The rest of the proof is much easier to explain. Let us write X -> x to mean that x is definitely elected in Election X (that is, with probability 1), and X /-> x to mean that x is definitely not elected in Election X (that is, x does not even tie for election in Election X ). Also => is used to mean "implies that". Therefore
A1 -> a => A2 -> a by later-no-harm,
A2 -> a => A2 /-> b (clearly),
A2 /-> b => A4 /-> b by mono-sub-plump,
A3 -> c => A3 /-> a (clearly),
A3 /-> a => A4 /-> a by later-no-help,
A4 /-> a and A4 /-> b => A4 -> c,
A4 -> c => A5 -> c by mono-sub-plump,
A5 -> c => A5 /-> b (clearly),
A5 /-> b => A6 /-> b by later-no-help.
However, majority requires that A6 should result in the election of either a or b, and the axiom of symmetry therefore requires that a and b should tie for election in A6, each with probability ½. This contradiction shows that there can be no election rule satisfying the four properties described.
The details of this proof, and the proof of the rest of Theorem 3, can be found in Woodall, which is not yet published but is available from the author at the Department of Mathematics, University Park, Nottingham, NG7 2RD, email drw@maths.nott.ac.uk.
However, DAC only works for filling a single seat, and I have not so far found any sensible way of extending it to multi-seat elections. The major remaining problem seems to me to be to find a multi-seat preferential election rule that satisfies the Droop Proportionality Criterion and is generally monotonic. It is not clear whether one can do this by modifying DAC, or whether it will be necessary to start afresh with a new idea.

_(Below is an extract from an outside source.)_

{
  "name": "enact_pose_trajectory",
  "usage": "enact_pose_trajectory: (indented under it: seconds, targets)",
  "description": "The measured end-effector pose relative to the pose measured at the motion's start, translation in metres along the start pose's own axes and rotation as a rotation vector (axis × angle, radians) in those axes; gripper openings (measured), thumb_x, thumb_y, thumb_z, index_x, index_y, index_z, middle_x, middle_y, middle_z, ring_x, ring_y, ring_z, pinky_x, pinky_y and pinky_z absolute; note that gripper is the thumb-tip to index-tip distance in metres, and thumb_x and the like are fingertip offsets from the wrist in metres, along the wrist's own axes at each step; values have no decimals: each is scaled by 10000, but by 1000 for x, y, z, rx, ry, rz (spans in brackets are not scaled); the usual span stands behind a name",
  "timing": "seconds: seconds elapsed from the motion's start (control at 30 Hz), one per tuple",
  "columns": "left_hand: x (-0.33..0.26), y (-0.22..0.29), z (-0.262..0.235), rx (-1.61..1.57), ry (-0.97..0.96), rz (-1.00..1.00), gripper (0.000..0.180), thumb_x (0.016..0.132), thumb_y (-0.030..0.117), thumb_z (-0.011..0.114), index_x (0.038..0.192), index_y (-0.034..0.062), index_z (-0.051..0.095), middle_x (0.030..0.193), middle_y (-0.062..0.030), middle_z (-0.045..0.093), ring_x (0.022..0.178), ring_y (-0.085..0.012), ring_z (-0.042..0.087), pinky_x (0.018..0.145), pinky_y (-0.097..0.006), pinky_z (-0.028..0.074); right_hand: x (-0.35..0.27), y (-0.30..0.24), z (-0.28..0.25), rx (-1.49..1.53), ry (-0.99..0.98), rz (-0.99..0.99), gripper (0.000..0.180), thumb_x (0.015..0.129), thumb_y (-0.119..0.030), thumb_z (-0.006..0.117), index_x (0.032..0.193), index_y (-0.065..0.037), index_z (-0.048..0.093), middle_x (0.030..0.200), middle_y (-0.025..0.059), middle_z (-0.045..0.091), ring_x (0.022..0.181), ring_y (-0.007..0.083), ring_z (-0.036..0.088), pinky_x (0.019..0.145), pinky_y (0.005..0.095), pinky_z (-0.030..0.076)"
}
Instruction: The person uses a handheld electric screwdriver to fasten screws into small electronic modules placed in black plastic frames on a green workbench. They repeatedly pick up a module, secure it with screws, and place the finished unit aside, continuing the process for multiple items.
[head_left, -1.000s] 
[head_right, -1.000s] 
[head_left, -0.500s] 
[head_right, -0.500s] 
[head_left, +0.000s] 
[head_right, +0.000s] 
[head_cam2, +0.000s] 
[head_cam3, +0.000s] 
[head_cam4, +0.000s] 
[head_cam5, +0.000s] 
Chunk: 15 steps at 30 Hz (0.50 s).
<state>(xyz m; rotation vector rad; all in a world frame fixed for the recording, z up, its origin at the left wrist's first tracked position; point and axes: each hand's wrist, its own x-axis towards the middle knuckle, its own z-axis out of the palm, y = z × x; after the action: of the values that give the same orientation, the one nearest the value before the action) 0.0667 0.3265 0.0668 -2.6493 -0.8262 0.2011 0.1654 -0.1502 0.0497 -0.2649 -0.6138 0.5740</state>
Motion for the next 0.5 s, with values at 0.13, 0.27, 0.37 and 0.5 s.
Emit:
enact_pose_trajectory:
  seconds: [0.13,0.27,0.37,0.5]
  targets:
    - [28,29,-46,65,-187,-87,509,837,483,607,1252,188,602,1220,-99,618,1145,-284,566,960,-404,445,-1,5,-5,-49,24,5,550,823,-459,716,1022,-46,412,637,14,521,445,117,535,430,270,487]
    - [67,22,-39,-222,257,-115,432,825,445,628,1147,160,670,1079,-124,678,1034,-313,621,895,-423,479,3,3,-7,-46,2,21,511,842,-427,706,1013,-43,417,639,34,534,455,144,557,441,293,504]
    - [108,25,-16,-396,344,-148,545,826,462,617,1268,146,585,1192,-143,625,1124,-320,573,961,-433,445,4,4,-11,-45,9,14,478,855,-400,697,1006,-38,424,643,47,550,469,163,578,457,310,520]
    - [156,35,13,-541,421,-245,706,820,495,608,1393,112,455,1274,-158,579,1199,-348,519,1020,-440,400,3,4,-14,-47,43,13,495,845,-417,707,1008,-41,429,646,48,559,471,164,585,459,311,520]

From the mathematical point of view, there is still a great deal of work to be done on single-seat elections. The general problem is to determine which sets of the properties listed in Table 1 are mutually compatible. The examples discussed in Section 3 and the impossibility theorems in Section 4 give some answers. For example, Theorems 2 and 3 show that both FPP and AV possess maximal compatible sets of these properties, and that moreover these are the only two maximal compatible sets of properties that include both later-no-help and later-no-harm. Surprisingly, I have not been able to prove that the properties possessed by DAC form a maximal compatible set; Theorems 2 and 3 show that one cannot add either Condorcet or later-no-harm to these properties, but I cannot prove that one cannot add mono-raise-random or mono-sub-top (although this seems unlikely, since these last two are extremely strong properties, which hardly any election rules seem to possess). Another problem of this type is to determine whether there is any rule that satisfies majority, Condorcet and either mono-add-top or mono-remove-bottom. While problems of this type may seem to have little direct relevance to STV, the ideas generated by attempts to solve them may turn out to be more relevant than at first appears, and in any case we cannot afford to know less about such questions than our opponents do.